EGT? Exhaust Gas Temp? Pyrometer? Always thought a pyrometer would be nice, boost pressure has it's place also.


----------



## haybaler101 (Nov 30, 2008)

It will be a great baling tractor. I pulled a 3x3 on a 7220 2wd with no problems, just keep the duals on.


----------



## JD3430 (Jan 1, 2012)

Wethay said:


> EGT? Exhaust Gas Temp? Pyrometer? Always thought a pyrometer would be nice, boost pressure has it's place also.


Yep. It's a great way to make sure you're not running too hot or lugging. Also on shut down, you really should let your EGTs (post turbo) cool down to 600 degrees or less or you can "coke" oil in your turbo bearings. 
Really it's an inexpensive gauge and not complicated to mount, yet few diesels have them.


----------



## CowboyRam (Dec 13, 2015)

haybaler101 said:


> It will be a great baling tractor. I pulled a 3x3 on a 7220 2wd with no problems, just keep the duals on.


I plan to. Everyone around here bales with duels on.


----------



## Gearclash (Nov 25, 2010)

Roughly where is this tractor? I know a couple guys that might be able to haul it.


----------



## CowboyRam (Dec 13, 2015)

Gearclash said:


> Roughly where is this tractor? I know a couple guys that might be able to haul it.


Eaton, Ohio at Bane-Welker Equipment


----------



## Hayjosh (Mar 24, 2016)

Looks like a great tractor, in pristine shape and pretty low hours.

I've mentioned it here before, I've got a guy who hauls for me, he's really good on rates too. He hauled my tractor in from Kansas, rotary rake in from Virginia, haybine in from Illinois. He trucks out of Indiana and there isn't a place in the country he doesn't go, but you'd probably have to take the duals off to ship it, otherwise it will be oversize and he doesn't have an oversize permit. We had a pretty difficult time getting my haybine off the trailer but he's a super great guy and helps until the job is safely and properly done.

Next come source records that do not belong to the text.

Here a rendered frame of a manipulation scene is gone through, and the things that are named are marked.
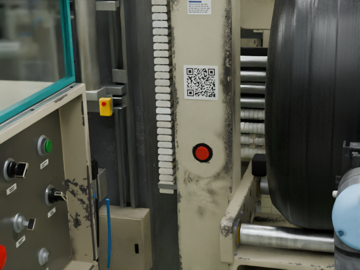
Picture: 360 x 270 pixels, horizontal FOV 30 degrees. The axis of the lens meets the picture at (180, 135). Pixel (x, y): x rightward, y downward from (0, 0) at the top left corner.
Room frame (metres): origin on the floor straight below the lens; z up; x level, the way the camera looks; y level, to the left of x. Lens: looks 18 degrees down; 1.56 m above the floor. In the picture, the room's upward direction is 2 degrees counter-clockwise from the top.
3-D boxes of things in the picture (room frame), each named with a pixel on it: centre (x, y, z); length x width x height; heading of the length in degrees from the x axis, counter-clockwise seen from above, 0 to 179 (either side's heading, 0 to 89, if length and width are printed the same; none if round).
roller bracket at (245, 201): (1.46, -0.15, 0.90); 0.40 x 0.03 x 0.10; 164
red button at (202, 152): (1.41, -0.05, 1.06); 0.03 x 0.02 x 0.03; 74
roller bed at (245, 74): (1.84, -0.21, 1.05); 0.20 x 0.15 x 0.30; 74

It's just a matter of shooting him a text, size and dimensions of what you're hauling, distance, pick up and drop off location, timeframe needed if possible, and he'll propose a number and when he thinks he'd be able to get to it.


----------



## CowboyRam (Dec 13, 2015)

Hayjosh said:


> Looks like a great tractor, in pristine shape and pretty low hours.
> 
> I've mentioned it here before, I've got a guy who hauls for me, he's really good on rates too. He hauled my tractor in from Kansas, rotary rake in from Virginia, haybine in from Illinois. He trucks out of Indiana and there isn't a place in the country he doesn't go, but you'd probably have to take the duals off to ship it, otherwise it will be oversize and he doesn't have an oversize permit. We had a pretty difficult time getting my haybine off the trailer but he's a super great guy and helps until the job is safely and properly done.
> 
> It's just a matter of shooting him a text, size and dimensions of what you're hauling, distance, pick up and drop off location, timeframe needed if possible, and he'll propose a number and when he thinks he'd be able to get to it.


That would be great.


----------



## Troy Farmer (Jul 31, 2011)

Awesome tractor Cowboy! Congratulations.


----------



## paoutdoorsman (Apr 23, 2016)

Congrats on the new iron cowboy! Hope you find it a ride right quick so you can put it to use!


----------



## Tx Jim (Jun 30, 2014)

Nice looking tractor. If rear axles are wider than trailer my guess is an over width permit might be required if hauling legally at least that was the way it was when I hauled new tractors from Waterloo,Ia to Texas


----------



## JD3430 (Jan 1, 2012)

CowboyRam said:


> That would be great.


If that don't work, have you tried U-Ship? 
I've had really good success. Used it 6-7 times and every time the price was great and the truckers I met were pretty good.


----------



## ozarkian (Dec 11, 2010)

Love it! A perfect blend of Case IH and Cummins.


----------



## haysprout (Mar 2, 2015)

Looks good! I'm sure you'll be happy with it.


----------



## Widairy (Jan 1, 2016)

Nice looking rig. If you're as happy with yours as I've been with my 7110 you will have zero regrets. Congrats.


----------



## rankrank1 (Mar 30, 2009)

Wow. I only live like 15 minutes from that dealership.


----------



## CowboyRam (Dec 13, 2015)

I finally found a trucker to bring her home. Here I was looking all over the net looking for someone, and all I had to do was look for a local trucker that was looking for a backhaul to Riverton. Go a tip from someone that looked at my Massey I have for sale, and gave them a call. they pick it up tomorrow morning and should be here by Saturday morning.


----------



## paoutdoorsman (Apr 23, 2016)

That's great news! Seems to be getting more difficult to get trucking.


----------



## CowboyRam (Dec 13, 2015)

paoutdoorsman said:


> That's great news! Seems to be getting more difficult to get trucking.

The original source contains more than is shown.